» **TASK PROMPT**
Copy exactly the lines of the data below that run from the line holding "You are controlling" through the line holding "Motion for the", both ends included.
-*-
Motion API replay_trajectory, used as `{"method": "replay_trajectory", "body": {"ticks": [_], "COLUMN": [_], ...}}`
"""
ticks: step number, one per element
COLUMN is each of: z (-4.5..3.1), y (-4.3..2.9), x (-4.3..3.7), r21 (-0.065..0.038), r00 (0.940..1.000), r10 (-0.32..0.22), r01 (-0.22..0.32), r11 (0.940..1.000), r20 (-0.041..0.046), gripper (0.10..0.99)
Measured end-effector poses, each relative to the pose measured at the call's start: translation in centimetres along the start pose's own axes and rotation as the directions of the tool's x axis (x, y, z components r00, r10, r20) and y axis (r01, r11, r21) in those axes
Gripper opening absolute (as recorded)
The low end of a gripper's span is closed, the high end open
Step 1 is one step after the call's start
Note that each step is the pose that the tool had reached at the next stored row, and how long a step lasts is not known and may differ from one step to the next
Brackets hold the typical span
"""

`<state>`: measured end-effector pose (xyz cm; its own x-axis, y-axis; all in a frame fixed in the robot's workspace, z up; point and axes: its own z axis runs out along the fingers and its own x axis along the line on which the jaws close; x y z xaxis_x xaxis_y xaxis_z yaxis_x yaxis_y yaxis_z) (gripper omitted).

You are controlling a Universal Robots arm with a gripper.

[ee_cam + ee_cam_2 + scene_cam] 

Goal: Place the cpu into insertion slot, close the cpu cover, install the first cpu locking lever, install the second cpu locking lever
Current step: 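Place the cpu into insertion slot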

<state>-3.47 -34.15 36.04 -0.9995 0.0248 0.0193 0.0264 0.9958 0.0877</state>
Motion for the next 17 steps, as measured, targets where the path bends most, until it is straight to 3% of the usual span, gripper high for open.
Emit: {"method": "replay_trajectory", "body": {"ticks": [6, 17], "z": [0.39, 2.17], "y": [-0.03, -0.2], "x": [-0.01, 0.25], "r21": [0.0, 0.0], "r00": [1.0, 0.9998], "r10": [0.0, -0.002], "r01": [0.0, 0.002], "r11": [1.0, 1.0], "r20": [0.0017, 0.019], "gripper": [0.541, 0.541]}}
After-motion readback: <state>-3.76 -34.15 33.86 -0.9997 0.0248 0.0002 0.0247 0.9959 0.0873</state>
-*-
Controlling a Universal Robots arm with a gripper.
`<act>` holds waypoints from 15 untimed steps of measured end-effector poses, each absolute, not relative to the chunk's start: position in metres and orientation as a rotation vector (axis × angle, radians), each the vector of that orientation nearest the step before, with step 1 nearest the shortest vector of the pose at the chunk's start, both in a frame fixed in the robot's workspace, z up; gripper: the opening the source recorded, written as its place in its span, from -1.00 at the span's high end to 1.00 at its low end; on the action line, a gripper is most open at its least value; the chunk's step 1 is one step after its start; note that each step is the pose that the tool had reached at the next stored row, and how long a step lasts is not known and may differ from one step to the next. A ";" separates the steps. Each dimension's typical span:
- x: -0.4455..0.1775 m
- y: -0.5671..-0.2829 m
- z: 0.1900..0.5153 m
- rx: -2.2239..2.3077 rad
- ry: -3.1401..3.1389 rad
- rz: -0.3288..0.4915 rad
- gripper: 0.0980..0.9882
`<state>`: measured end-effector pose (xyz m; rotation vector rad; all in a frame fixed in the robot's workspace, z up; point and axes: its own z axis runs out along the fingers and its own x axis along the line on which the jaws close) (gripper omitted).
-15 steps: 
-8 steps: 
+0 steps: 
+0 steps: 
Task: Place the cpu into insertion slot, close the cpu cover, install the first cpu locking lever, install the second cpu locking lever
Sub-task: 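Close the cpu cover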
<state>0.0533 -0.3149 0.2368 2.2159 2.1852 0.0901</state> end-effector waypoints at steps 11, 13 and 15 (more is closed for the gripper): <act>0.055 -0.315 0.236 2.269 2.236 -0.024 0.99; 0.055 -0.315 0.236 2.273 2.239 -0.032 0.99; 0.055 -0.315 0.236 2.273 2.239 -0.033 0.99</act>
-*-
» **ANSWER SPACE**
You are controlling a Universal Robots arm with a gripper.

[ee_cam + ee_cam_2 + scene_cam] 

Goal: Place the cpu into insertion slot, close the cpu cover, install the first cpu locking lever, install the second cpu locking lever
Current step: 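Place the cpu into insertion slot
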
<state>-3.47 -34.15 36.04 -0.9995 0.0248 0.0193 0.0264 0.9958 0.0877</state>
Motion for the next 17 steps, as measured, targets where the path bends most, until it is straight to 3% of the usual span, gripper high for open.

No other output is expected for this exercise.